• [TASK OBJECTIVE]: Your answer is every line of the material below in which the string "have" occurs.

• [MATERIAL PROVIDED]:
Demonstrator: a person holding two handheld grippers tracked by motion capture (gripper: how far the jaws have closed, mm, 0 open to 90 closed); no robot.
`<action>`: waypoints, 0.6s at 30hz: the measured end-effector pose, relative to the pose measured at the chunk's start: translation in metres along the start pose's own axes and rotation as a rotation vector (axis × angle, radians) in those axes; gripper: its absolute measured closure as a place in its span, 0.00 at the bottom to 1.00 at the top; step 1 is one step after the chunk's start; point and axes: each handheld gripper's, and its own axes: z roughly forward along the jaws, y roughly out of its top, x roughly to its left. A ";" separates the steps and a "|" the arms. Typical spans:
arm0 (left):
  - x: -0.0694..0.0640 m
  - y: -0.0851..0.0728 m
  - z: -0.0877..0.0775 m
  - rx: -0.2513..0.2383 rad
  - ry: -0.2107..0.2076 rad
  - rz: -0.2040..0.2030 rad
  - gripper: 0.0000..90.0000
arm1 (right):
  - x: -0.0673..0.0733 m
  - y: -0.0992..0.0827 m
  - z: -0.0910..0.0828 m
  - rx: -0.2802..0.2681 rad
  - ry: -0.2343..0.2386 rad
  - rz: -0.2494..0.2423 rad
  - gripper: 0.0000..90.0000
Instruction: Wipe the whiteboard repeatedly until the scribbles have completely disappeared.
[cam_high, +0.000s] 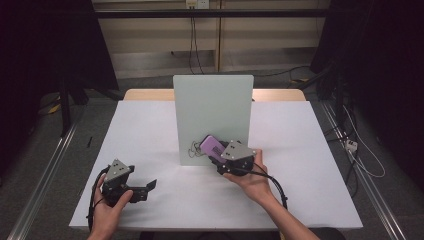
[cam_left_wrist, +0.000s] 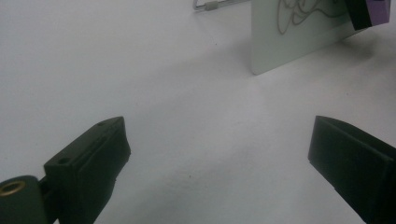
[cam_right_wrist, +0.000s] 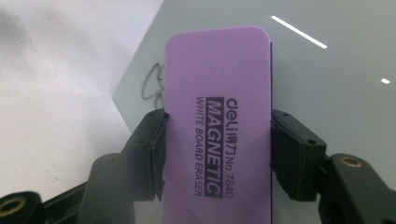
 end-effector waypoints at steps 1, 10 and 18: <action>-0.001 0.000 0.000 0.002 0.000 0.001 0.06 | -0.002 -0.001 -0.002 -0.001 -0.007 0.002 0.46; -0.001 0.000 0.001 -0.002 0.003 -0.003 0.06 | -0.020 -0.012 -0.025 -0.005 -0.062 0.030 0.46; -0.006 0.000 0.003 0.011 -0.009 0.009 0.06 | -0.030 -0.018 -0.038 -0.004 -0.107 0.050 0.46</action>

• [EXERCISE RESPONSE]:
Demonstrator: a person holding two handheld grippers tracked by motion capture (gripper: how far the jaws have closed, mm, 0 open to 90 closed); no robot.
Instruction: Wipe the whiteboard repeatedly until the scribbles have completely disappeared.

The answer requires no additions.